((
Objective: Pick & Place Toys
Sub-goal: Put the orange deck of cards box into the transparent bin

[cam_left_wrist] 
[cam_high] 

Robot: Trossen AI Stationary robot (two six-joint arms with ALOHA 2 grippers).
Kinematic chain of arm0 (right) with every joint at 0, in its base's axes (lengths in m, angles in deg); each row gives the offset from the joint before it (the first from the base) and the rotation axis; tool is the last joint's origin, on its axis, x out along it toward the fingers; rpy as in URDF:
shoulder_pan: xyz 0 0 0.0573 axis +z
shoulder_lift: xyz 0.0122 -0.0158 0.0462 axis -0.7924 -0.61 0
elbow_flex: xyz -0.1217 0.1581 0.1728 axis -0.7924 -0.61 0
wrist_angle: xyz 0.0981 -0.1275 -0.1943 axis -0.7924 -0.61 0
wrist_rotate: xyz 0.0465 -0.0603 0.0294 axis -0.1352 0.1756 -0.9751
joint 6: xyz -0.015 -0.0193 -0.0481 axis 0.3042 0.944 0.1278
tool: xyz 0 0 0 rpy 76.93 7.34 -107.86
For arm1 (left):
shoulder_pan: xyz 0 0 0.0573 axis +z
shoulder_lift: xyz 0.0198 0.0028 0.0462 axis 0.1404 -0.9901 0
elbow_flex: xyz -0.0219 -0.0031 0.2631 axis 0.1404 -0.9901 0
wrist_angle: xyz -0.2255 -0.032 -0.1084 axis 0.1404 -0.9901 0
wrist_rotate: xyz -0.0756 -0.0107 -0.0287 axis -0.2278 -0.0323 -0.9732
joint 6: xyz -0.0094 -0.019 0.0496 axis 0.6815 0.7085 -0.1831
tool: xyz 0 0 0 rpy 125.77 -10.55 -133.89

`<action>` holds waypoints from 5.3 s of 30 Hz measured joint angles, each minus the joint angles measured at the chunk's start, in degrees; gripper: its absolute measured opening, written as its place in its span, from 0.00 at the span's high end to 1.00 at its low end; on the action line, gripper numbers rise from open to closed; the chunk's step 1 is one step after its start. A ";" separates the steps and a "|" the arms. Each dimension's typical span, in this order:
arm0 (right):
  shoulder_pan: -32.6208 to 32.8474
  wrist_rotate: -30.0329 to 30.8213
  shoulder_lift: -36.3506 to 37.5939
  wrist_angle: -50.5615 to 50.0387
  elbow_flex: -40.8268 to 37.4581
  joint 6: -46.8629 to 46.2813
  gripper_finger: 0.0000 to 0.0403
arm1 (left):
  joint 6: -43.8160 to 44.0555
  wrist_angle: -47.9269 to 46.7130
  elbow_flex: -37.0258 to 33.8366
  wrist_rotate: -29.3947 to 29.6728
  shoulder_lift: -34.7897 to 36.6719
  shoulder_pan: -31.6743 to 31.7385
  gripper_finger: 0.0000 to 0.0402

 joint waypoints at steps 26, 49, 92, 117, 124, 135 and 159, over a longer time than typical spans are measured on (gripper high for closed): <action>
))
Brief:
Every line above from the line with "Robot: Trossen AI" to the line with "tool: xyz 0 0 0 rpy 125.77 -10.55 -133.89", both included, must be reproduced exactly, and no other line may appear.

Written answer:
Robot: Trossen AI Stationary robot (two six-joint arms with ALOHA 2 grippers).
Kinematic chain of arm0 (right) with every joint at 0, in its base's axes (lengths in m, angles in deg); each row gives the offset from the joint before it (the first from the base) and the rotation axis; tool is the last joint's origin, on its axis, x out along it toward the fingers; rpy as in URDF:
shoulder_pan: xyz 0 0 0.0573 axis +z
shoulder_lift: xyz 0.0122 -0.0158 0.0462 axis -0.7924 -0.61 0
elbow_flex: xyz -0.1217 0.1581 0.1728 axis -0.7924 -0.61 0
wrist_angle: xyz 0.0981 -0.1275 -0.1943 axis -0.7924 -0.61 0
wrist_rotate: xyz 0.0465 -0.0603 0.0294 axis -0.1352 0.1756 -0.9751
joint 6: xyz -0.015 -0.0193 -0.0481 axis 0.3042 0.944 0.1278
tool: xyz 0 0 0 rpy 76.93 7.34 -107.86
For arm1 (left):
shoulder_pan: xyz 0 0 0.0573 axis +z
shoulder_lift: xyz 0.0198 0.0028 0.0462 axis 0.1404 -0.9901 0
elbow_flex: xyz -0.0219 -0.0031 0.2631 axis 0.1404 -0.9901 0
wrist_angle: xyz -0.2255 -0.032 -0.1084 axis 0.1404 -0.9901 0
wrist_rotate: xyz -0.0756 -0.0107 -0.0287 axis -0.2278 -0.0323 -0.9732
joint 6: xyz -0.0094 -0.019 0.0496 axis 0.6815 0.7085 -0.1831
tool: xyz 0 0 0 rpy 125.77 -10.55 -133.89

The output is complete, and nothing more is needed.